### WHAT TO WORK ON
Provide only the number of lines in the data below that contain the string "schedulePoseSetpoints".

### DATASET EXTRACT
☆ ☆ ☆ ☆ ☆ ☆ ☆
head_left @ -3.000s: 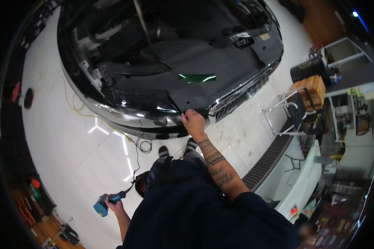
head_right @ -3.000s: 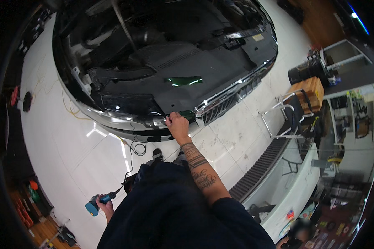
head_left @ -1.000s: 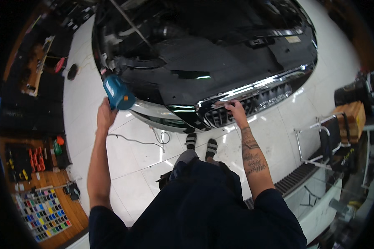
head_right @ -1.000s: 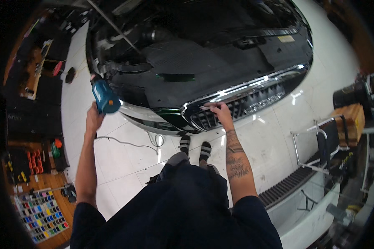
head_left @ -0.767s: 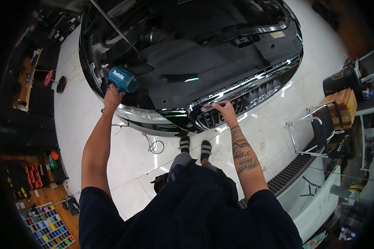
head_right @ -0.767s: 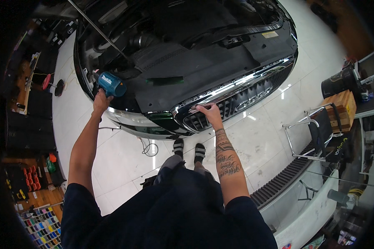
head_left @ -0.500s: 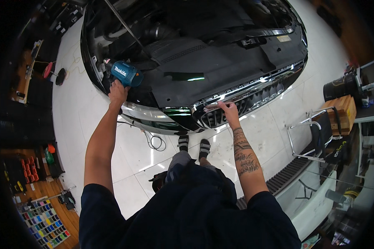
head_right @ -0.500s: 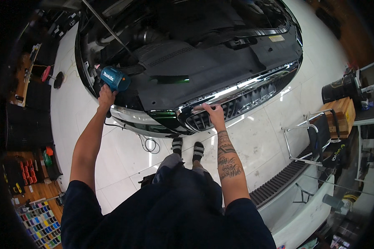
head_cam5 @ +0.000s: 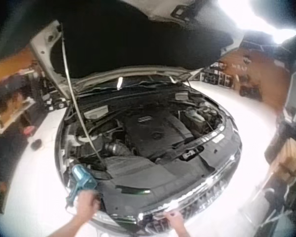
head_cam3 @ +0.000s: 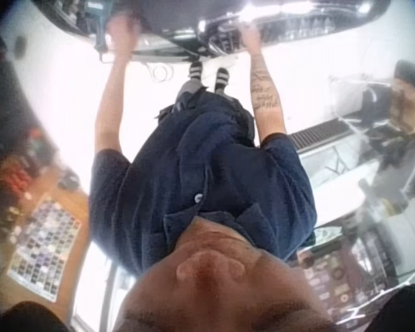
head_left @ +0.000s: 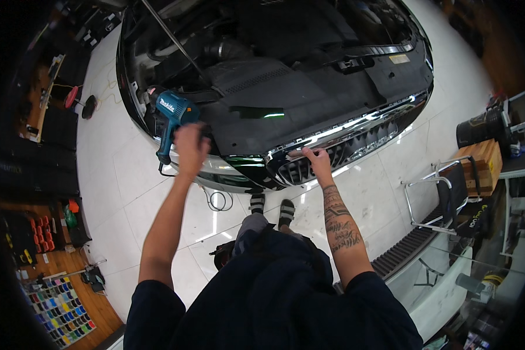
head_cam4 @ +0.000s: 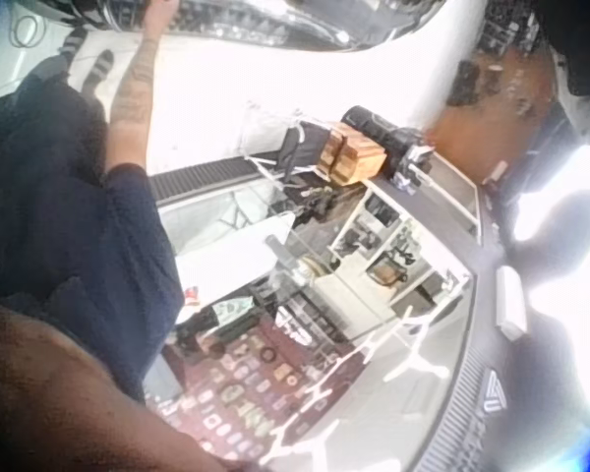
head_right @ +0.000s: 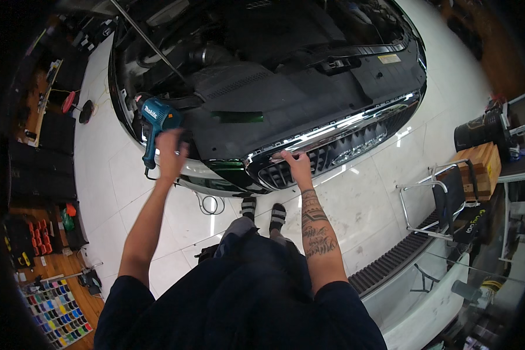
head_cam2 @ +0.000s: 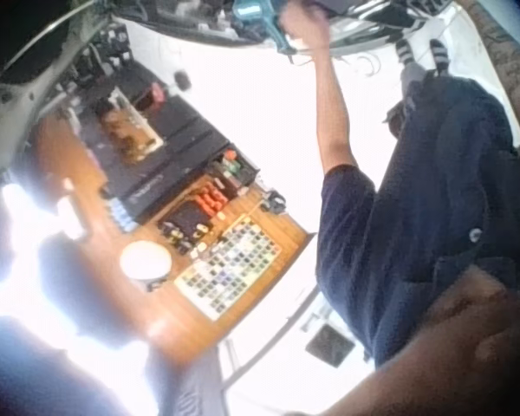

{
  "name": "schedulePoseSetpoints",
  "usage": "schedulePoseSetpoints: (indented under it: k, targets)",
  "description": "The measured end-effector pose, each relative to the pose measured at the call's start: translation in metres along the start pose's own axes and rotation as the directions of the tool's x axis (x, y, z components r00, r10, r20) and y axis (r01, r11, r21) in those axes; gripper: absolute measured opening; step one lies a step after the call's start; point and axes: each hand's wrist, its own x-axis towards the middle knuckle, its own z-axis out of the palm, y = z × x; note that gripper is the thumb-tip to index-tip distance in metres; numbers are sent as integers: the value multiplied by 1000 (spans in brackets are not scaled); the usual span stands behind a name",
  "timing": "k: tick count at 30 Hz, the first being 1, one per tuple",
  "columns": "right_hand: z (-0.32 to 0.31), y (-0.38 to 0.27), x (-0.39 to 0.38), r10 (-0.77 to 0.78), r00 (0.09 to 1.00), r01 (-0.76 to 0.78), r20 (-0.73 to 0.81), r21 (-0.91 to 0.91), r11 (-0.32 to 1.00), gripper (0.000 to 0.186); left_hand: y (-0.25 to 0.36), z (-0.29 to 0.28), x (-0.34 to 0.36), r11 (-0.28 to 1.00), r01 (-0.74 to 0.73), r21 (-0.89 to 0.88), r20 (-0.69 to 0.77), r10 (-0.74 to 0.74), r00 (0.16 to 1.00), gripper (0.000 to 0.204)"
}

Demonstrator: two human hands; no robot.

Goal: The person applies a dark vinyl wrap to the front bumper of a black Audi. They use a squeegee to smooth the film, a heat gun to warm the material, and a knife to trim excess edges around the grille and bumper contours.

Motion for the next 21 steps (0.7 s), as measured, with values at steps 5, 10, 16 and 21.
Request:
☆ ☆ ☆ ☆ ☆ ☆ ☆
### EXERCISE SOLUTION
2